> _YOUR ASSIGNMENT_
Whatever the records say, repeat them exactly as given.

** Opening PROVIDED MATERIAL block **

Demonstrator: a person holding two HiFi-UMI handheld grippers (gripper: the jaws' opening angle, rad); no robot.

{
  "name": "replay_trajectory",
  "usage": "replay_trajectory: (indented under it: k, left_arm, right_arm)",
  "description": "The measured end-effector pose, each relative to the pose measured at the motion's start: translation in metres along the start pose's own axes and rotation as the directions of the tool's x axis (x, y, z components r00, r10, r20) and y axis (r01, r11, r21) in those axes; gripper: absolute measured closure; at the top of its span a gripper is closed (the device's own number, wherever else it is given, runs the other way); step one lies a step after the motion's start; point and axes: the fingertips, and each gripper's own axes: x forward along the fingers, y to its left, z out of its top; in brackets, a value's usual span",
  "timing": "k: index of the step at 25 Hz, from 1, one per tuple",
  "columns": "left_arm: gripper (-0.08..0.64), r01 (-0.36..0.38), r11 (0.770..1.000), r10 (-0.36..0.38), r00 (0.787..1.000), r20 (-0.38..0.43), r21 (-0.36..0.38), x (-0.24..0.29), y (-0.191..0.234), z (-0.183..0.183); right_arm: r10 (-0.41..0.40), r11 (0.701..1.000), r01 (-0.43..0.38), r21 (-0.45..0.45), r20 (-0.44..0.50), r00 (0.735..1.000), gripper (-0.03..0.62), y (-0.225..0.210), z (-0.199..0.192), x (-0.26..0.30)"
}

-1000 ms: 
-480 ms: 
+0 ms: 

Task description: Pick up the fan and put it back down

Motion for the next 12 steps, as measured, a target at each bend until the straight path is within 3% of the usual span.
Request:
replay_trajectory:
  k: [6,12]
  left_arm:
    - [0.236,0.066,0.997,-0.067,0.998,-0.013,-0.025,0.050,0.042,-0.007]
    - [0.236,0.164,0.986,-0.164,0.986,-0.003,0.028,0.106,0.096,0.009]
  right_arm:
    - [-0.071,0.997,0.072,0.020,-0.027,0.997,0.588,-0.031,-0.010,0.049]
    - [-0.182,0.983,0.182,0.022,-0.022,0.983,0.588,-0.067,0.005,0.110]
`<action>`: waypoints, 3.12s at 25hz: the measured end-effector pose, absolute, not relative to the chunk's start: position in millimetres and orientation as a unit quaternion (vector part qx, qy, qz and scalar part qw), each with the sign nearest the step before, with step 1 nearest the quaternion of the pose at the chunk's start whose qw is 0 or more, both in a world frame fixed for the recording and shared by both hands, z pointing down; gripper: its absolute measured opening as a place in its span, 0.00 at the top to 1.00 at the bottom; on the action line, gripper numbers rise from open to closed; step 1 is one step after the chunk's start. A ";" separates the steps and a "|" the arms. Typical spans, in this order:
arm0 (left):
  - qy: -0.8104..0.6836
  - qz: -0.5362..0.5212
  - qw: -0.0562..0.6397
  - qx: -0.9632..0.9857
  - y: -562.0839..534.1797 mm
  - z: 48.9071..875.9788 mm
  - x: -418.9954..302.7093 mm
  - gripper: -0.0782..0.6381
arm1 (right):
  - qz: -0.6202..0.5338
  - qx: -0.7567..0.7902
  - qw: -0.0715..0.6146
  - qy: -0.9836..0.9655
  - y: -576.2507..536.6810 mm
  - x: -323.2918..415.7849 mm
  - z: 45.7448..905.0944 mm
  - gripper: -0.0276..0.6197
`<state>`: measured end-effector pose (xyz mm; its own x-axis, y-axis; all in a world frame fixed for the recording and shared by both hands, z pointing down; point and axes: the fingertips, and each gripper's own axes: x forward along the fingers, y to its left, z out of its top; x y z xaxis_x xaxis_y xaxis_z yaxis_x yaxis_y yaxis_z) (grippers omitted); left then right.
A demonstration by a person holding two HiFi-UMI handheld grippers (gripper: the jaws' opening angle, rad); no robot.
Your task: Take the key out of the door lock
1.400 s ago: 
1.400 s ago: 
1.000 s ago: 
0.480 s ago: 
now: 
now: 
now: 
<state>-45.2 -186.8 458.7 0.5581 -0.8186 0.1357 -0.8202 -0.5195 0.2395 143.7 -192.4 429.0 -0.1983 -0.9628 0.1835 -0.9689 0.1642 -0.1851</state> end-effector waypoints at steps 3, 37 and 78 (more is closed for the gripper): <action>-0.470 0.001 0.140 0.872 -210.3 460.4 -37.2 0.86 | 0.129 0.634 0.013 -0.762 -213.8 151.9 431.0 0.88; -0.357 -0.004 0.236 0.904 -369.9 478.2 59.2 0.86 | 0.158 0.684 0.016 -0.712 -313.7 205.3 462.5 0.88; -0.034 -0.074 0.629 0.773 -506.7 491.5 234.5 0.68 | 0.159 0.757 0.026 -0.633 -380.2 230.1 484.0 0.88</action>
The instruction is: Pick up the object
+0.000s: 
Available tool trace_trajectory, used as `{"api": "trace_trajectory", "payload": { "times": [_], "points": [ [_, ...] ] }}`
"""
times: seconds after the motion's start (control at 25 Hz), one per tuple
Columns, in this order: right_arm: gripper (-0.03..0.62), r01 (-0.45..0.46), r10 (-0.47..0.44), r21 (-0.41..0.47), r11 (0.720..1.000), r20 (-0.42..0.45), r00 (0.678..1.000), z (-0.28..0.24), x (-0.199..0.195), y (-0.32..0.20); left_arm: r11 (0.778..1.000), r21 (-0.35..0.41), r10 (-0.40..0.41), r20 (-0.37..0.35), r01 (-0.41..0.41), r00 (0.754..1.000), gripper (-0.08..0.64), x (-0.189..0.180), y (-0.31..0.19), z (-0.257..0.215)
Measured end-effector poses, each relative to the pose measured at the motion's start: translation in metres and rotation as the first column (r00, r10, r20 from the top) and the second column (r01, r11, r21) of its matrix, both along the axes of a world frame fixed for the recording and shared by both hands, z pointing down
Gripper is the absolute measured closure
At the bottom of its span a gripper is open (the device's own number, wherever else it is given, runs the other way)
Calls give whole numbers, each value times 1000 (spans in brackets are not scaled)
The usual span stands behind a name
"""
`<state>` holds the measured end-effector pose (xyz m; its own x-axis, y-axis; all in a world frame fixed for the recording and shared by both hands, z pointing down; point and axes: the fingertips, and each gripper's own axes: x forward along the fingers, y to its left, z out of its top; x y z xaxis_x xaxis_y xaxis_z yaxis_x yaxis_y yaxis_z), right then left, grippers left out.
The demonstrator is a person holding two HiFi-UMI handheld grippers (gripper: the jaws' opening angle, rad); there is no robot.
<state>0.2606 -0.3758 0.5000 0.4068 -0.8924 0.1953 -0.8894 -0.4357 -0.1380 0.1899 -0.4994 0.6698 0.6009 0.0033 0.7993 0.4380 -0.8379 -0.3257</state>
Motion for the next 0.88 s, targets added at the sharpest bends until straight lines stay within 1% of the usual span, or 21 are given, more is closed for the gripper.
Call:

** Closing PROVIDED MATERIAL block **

> _REPLY TO THE EXERCISE_
Demonstrator: a person holding two HiFi-UMI handheld grippers (gripper: the jaws' opening angle, rad); no robot.

{
  "name": "replay_trajectory",
  "usage": "replay_trajectory: (indented under it: k, left_arm, right_arm)",
  "description": "The measured end-effector pose, each relative to the pose measured at the motion's start: translation in metres along the start pose's own axes and rotation as the directions of the tool's x axis (x, y, z components r00, r10, r20) and y axis (r01, r11, r21) in those axes; gripper: absolute measured closure; at the top of its span a gripper is closed (the device's own number, wherever else it is given, runs the other way); step one lies a step after the motion's start; point and axes: the fingertips, and each gripper's own axes: x forward along the fingers, y to its left, z out of its top; in brackets, a value's usual span",
  "timing": "k: index of the step at 25 Hz, from 1, one per tuple",
  "columns": "left_arm: gripper (-0.08..0.64), r01 (-0.36..0.38), r11 (0.770..1.000), r10 (-0.36..0.38), r00 (0.787..1.000), r20 (-0.38..0.43), r21 (-0.36..0.38), x (-0.24..0.29), y (-0.191..0.234), z (-0.183..0.183); right_arm: r10 (-0.41..0.40), r11 (0.701..1.000), r01 (-0.43..0.38), r21 (-0.45..0.45), r20 (-0.44..0.50), r00 (0.735..1.000), gripper (-0.03..0.62), y (-0.225..0.210), z (-0.199..0.192), x (-0.26..0.30)"
}

-1000 ms: 
-480 ms: 
+0 ms: 

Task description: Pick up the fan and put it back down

Motion for the next 12 steps, as measured, a target at each bend until the straight path is within 3% of the usual span.
Request:
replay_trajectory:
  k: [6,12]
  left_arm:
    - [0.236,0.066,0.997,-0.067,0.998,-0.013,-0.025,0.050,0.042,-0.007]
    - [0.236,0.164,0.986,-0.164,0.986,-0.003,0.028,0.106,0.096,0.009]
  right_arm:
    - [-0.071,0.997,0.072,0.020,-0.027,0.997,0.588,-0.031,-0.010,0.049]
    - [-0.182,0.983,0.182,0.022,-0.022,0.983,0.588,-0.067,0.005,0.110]
`<action>`: waypoints, 3.12s at 25hz: the measured end-effector pose, absolute, not relative to the chunk's start: position in millimetres and orientation as a unit quaternion (vector part qx, qy, qz and scalar part qw), each with the sign nearest the step before, with step 1 nearest the quaternion of the pose at the chunk's start whose qw is 0 or more, both in a world frame fixed for the recording and shared by both hands, z pointing down; gripper: its absolute measured opening as a place in its span, 0.00 at the top to 1.00 at the bottom; on the action line, gripper numbers rise from open to closed; step 1 is one step after the chunk's start. A ";" separates the steps and a "|" the arms. Typical spans, in this order:
arm0 (left):
  - qy: -0.8104..0.6836
  - qz: -0.5362..0.5212
  - qw: -0.0562..0.6397
  - qx: -0.9632..0.9857
  - y: -562.0839..534.1797 mm
  - z: 48.9071..875.9788 mm
  - x: -418.9954..302.7093 mm
  - gripper: -0.0782..0.6381
arm1 (right):
  - qz: -0.6202..0.5338
  - qx: -0.7567..0.7902
  - qw: -0.0715..0.6146
  - qy: -0.9836..0.9655
  - y: -576.2507..536.6810 mm
  - x: -323.2918..415.7849 mm
  - z: 45.7448..905.0944 mm
  - gripper: -0.0276..0.6197
`<state>`: measured end-effector pose (xyz mm; its own x-axis, y-axis; all in a world frame fixed for the recording and shared by both hands, z pointing down; point and axes: the fingertips, and each gripper's own axes: x forward along the fingers, y to its left, z out of its top; x y z xaxis_x xaxis_y xaxis_z yaxis_x yaxis_y yaxis_z) (grippers omitted); left then right.
A demonstration by a person holding two HiFi-UMI handheld grippers (gripper: the jaws' opening angle, rad); no robot.
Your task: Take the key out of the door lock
1.400 s ago: 
1.400 s ago: 
1.000 s ago: 
0.480 s ago: 
now: 
now: 
now: 
<state>-45.2 -186.8 458.7 0.5581 -0.8186 0.1357 -0.8202 -0.5195 0.2395 143.7 -192.4 429.0 -0.1983 -0.9628 0.1835 -0.9689 0.1642 -0.1851</state> end-effector waypoints at steps 3, 37 and 78 (more is closed for the gripper): <action>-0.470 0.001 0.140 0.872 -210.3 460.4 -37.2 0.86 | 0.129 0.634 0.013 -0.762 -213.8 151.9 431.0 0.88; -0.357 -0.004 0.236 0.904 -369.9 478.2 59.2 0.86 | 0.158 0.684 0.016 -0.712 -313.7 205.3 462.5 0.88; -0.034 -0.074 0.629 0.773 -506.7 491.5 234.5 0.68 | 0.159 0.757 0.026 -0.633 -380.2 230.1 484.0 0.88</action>
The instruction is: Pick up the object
+0.000s: 
Available tool trace_trajectory, used as `{"api": "trace_trajectory", "payload": { "times": [_], "points": [ [_, ...] ] }}`
"""
times: seconds after the motion's start (control at 25 Hz), one per tuple
Columns, in this order: right_arm: gripper (-0.03..0.62), r01 (-0.45..0.46), r10 (-0.47..0.44), r21 (-0.41..0.47), r11 (0.720..1.000), r20 (-0.42..0.45), r00 (0.678..1.000), z (-0.28..0.24), x (-0.199..0.195), y (-0.32..0.20); left_arm: r11 (0.778..1.000), r21 (-0.35..0.41), r10 (-0.40..0.41), r20 (-0.37..0.35), r01 (-0.41..0.41), r00 (0.754..1.000), gripper (-0.08..0.64), x (-0.189..0.180), y (-0.31..0.19), z (-0.257..0.215)
Measured end-effector poses, each relative to the pose measured at the motion's start: translation in metres and rotation as the first column (r00, r10, r20 from the top) and the second column (r01, r11, r21) of its matrix, both along the axes of a world frame fixed for the recording and shared by both hands, z pointing down
Gripper is the absolute measured closure
At the bottom of its span a gripper is open (the device's own number, wherever else it is given, runs the other way)
Calls give whole numbers, each value times 1000 (spans in brackets are not scaled)
The usual span stands behind a name
"""
`<state>` holds the measured end-effector pose (xyz m; its own x-axis, y-axis; all in a world frame fixed for the recording and shared by both hands, z pointing down; point and axes: the fingertips, and each gripper's own axes: x forward along the fingers, y to its left, z out of its top; x y z xaxis_x xaxis_y xaxis_z yaxis_x yaxis_y yaxis_z), right then left, grippers left out.
The demonstrator is a person holding two HiFi-UMI handheld grippers (gripper: the jaws' opening angle, rad); there is no robot.
<state>0.2606 -0.3758 0.5000 0.4068 -0.8924 0.1953 -0.8894 -0.4357 -0.1380 0.1899 -0.4994 0.6698 0.6009 0.0033 0.7993 0.4380 -0.8379 -0.3257</state>
Motion for the next 0.88 s, targets added at the sharpest bends until straight lines stay within 1% of the usual span, or 21 are given, more is closed for the gripper.
Call:

This concludes the exercise.